*** Begin section ***

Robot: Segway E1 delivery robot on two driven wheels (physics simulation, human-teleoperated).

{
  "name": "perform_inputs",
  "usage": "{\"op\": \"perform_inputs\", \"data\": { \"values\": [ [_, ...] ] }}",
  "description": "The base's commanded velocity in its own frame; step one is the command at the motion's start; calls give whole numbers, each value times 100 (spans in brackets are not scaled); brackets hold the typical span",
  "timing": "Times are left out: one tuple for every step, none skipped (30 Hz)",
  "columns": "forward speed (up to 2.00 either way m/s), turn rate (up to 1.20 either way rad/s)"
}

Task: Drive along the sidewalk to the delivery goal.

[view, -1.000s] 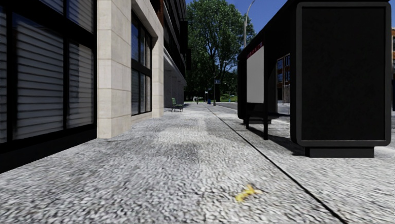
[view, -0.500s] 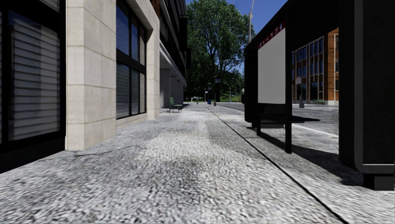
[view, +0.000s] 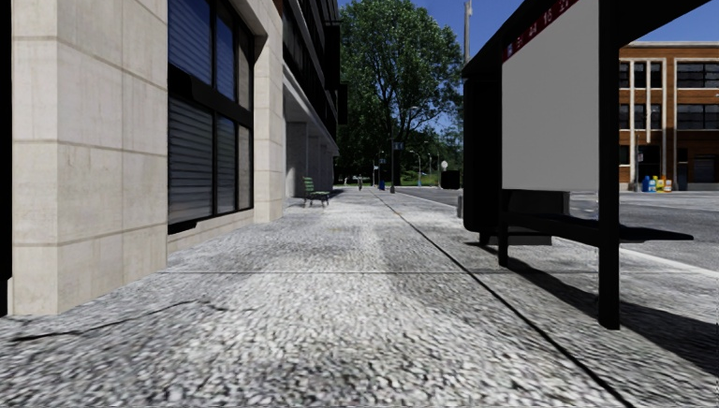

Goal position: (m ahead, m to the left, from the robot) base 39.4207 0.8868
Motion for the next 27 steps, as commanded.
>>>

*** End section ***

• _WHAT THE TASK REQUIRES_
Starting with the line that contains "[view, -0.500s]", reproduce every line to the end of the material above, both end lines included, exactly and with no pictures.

• _FINISHED TASK_
[view, -0.500s] 
[view, +0.000s] 

Goal position: (m ahead, m to the left, from the robot) base 39.4207 0.8868
Motion for the next 27 steps, as commanded.
>>>

No further answer is required.